Our private credit system is broken and they wont admit it.
Its usually better to admit when you cant do somethng, others will usually rally around and help you but when you pretend you’ve got it under control and you dont you’re simply a moron and everyone knows it and doesnt trust you anymore.
Greg, I have to thank Cullen for this write-up
http://pragcap.com/understand-the-modern-monetary-system/how-is-mmr-different-from-mmt
I think this was the ultimate source of the idea for me that MMT kind of discounts the impact of horizontal fiat currency creation. I agree with everything (that I understand) in that write-up, except the idea of “diagonal” fiat currency creation, that I don’t get. But, it’s something to think about as we try to kick Germany out of being the boss of macro-economic issues.
It’s not that MMT ignores credit. But it’s certainly not the focus. In MMT, there is vertical and horizontal. This is really confusing for post Keynesian economists because these terms are used differently in MMT than they were by Basil Moore when he first used them. There are a lot of language problems in MMT and the usage of metaphor is often confusing if you’re not familiar with MMT. I’ve tried to correct these problems in the MMR primer. In fact, I’ve stopped using the terms horizontal and vertical in the primer because they’re confusing. I use inside money and outside money now. It’s cleaner and removes the confusion with the Moore reference. MMT focuses on net financial assets for the most part and in doing so they at times neglect the impact of credit and “inside money” (inside the banking system). This leads to lots of confusing and misguided conclusions in my opinion. I used diagonal to emphasize that MMRists are not really monetarists or Keynesians. We really want to emphasize the role of pvt banking and the pvt sector in general, but we also understand govt can have a meaningful positive impact if used correctly. I am not sure if I’ll use the term diagonalist going forward since it’s quite confusing.

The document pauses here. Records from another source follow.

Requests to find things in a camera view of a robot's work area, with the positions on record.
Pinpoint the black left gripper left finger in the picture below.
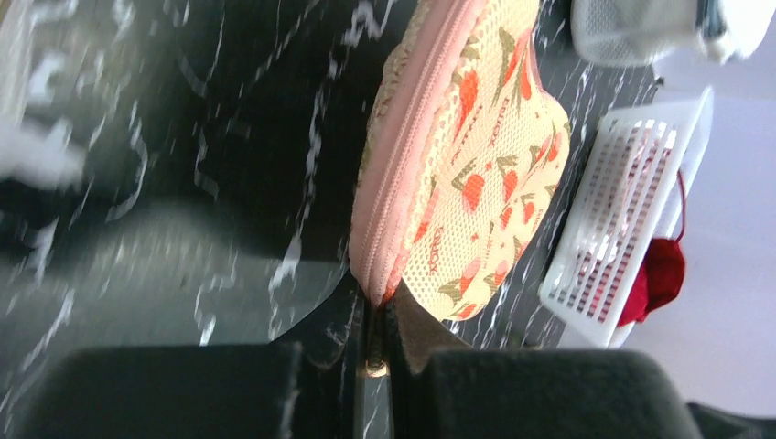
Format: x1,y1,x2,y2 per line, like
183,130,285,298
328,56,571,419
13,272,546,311
24,344,302,438

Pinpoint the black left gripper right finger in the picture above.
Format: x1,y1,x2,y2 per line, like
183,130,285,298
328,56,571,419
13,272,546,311
385,299,700,438

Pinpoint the floral mesh laundry bag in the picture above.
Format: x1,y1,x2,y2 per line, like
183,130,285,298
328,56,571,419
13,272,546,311
349,1,571,320

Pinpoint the red bra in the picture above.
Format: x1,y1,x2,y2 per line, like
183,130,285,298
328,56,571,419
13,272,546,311
618,171,686,327

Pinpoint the white cylindrical mesh laundry bag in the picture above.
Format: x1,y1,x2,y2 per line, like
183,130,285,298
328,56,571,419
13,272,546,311
570,0,775,68

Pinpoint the white plastic basket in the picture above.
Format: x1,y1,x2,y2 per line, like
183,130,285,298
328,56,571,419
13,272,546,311
538,86,715,348

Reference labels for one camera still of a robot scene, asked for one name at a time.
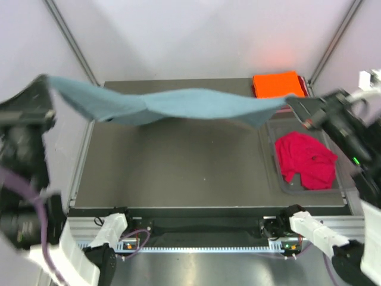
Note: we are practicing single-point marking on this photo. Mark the right vertical frame post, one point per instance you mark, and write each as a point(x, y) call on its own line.
point(349, 16)

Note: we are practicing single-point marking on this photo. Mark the left vertical frame post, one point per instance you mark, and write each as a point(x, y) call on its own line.
point(55, 12)

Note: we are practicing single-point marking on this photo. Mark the light blue t-shirt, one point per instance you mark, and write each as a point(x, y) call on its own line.
point(104, 105)

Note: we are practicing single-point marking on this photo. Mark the slotted grey cable duct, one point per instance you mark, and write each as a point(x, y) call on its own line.
point(129, 246)

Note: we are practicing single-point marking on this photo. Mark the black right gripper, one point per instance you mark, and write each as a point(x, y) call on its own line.
point(311, 111)

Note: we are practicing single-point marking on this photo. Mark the vertical frame post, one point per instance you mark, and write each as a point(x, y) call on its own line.
point(349, 16)
point(55, 12)

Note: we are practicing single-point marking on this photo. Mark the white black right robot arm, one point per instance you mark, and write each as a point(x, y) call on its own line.
point(355, 262)

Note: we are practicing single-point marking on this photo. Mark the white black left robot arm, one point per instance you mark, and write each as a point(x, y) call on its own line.
point(33, 221)

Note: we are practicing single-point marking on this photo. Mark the grey aluminium frame rail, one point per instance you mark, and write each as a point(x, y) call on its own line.
point(350, 226)

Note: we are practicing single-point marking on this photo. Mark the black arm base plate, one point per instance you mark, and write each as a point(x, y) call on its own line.
point(188, 219)

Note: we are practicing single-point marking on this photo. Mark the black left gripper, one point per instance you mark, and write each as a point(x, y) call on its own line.
point(32, 105)

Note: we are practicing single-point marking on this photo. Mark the folded orange t-shirt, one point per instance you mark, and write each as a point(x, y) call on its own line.
point(277, 85)

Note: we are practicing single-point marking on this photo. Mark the crumpled red t-shirt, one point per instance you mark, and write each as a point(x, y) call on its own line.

You might want to read my big MMR primer again. It’s been totally reworked in the last few weeks to account for these changes. The MMR page has not been updated yet….
Actually, from a historical aspect, I see a break-up of the EU system as the most likely scenario. I still think your glaucomic view (that is, through economic glasses) is skewing the overall view of the situation. This is not just about economics; greed and need for power also occurs outside of economic boundaries.
I think Europe should indeed reduce the amonut of members of the Eurozone, but not a complete breakup. Then introduce eurobonds and the same fiscal measures for the remianing countries. If members of other countries wnat to join the euro-club then fine. But then they should take the entire package deal. Don’t let new members cherry pick what they like or don’t like.
E.g. same retirement age for EVERY member state. In France that’s currrently at age 55. Greek hairdressers can retire at 50 (55 ??) with full benefits. While in the Netherlands and Germany are increasing the retirement age in the coming years.
E.g. in France a significant amount of folks simply don’t pay taxes because their income is too low and don’t need to file a tax return. Whereas in the Netherlands those same low income people must fill out a tax return form.